Pages

HOLLY MIRANDA SMALE

Writer, photographer, "rapper" and general technophobe takes on the internet in what could be a very, very messy fight. But it's alright: she's harder than she looks, and she's wearing every single ring she could get her hands on.







.








Thursday 4 June 2009

Bruised shins

I have just woken up with a stonking hangover. Not a little, fuzzy-tongued hangover. Not a vague, furry-headed hangover. No; a big, whopping, cannot-move-out-of-bed-and-am-writing-on-laptop-because-suspect-may-be-sick-if-try-to-turn-on-main-computer hangover. The birds - one of which, I realised at three am this morning when I woke up to drink three pints of water, sounds like an iPod scrolling (click click click click click) - have never been jauntier. I swear to you: the perkiest birds in the country have flown to Welwyn Garden this morning and perched themselves outside my window. Along with light. Lots of light. Waiting for me to open my curtains so that it can rush straight into my head and make me cry. Which isn't going to happen, because these curtains are staying shut today.

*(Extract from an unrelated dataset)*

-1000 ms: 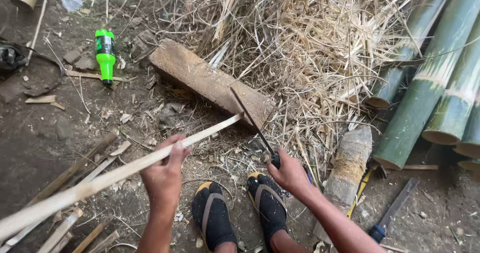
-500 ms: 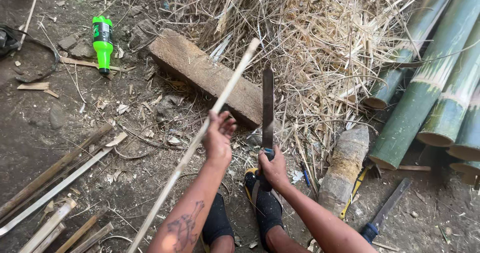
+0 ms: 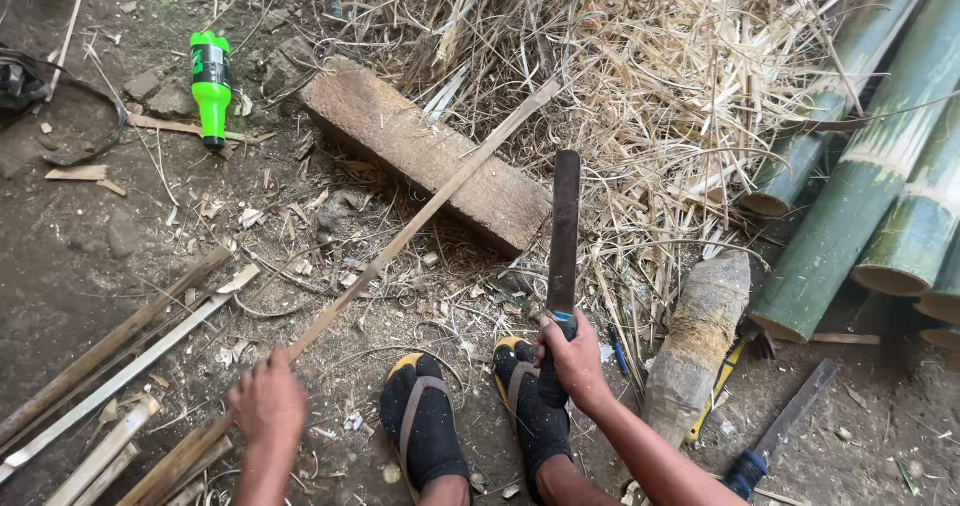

I have never loved a hangover more.

One of the decisions I made about four weeks ago - when I tried to take money out of my overdraft and the computer said no - was that until I found employment, I wouldn't let myself go out, socially. There was just no way I could possibly justify getting more and more into debt just for the sake of some fun; it would be incredibly irresponsible. And I've stuck to it. For four weeks, I've not left the house. I've written, I've gardened, I've dressed up like a wally and I've decorated the main bedroom, but I've not had a drink. And I've not seen friends. 

Yesterday, however, I finished my novel. Finished, finished it. There's nothing else I can do with it, now: it is done. Now all I have to do is start shovelling it into envelopes and playing the long rejection-game (I knew my love-life had trained me for something). So, to celebrate, I went to see one of my very best friends - one of the friends that makes me laugh hardest - and I drank four pints of cider in a very nice little pub by the Thames. I laughed until my face hurt. And then I wobbled home, ate a pizza, burnt my lip, fell into a chair and bruised my leg, had a giggly phone-call with a boy who makes me giggle, and passed out with no clothes on. I had, in short, the kind of night a 27 year old is supposed to have more often than once in four weeks. And it felt bloody marvellous.

So - frankly - the birds can sing as much as they want, today, and the light can shine as bright as it likes. Nothing is taking the (slightly queasy) grin off my face this morning. Because this hangover, I earned.